- Given data -
Content starts

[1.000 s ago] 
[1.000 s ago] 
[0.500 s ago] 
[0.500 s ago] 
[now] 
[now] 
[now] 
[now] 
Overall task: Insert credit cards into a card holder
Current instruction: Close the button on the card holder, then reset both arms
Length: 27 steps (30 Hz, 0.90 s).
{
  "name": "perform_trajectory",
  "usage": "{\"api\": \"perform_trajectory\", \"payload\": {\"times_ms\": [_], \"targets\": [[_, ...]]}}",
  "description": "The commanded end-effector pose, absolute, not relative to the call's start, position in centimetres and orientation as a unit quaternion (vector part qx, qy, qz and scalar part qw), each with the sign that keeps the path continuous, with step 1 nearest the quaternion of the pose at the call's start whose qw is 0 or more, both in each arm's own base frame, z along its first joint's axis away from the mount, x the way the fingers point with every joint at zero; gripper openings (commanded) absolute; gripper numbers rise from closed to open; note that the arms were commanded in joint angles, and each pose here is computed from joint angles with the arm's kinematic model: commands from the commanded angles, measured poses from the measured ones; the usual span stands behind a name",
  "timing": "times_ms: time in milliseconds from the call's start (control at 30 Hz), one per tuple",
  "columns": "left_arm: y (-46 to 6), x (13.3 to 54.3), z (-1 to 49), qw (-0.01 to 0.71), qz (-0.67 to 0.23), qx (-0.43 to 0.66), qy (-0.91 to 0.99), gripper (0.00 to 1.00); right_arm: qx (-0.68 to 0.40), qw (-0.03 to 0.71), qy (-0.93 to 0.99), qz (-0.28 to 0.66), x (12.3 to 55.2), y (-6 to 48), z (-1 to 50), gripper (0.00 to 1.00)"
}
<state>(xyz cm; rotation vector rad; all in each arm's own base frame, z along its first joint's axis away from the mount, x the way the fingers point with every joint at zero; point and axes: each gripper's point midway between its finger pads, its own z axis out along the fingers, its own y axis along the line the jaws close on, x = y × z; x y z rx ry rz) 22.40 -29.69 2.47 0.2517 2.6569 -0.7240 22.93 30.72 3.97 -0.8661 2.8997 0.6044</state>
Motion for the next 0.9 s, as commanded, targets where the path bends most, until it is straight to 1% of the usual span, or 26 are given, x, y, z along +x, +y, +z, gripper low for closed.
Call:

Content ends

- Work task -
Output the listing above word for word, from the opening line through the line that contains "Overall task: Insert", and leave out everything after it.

- Solved exercise -
[1.000 s ago] 
[1.000 s ago] 
[0.500 s ago] 
[0.500 s ago] 
[now] 
[now] 
[now] 
[now] 
Overall task: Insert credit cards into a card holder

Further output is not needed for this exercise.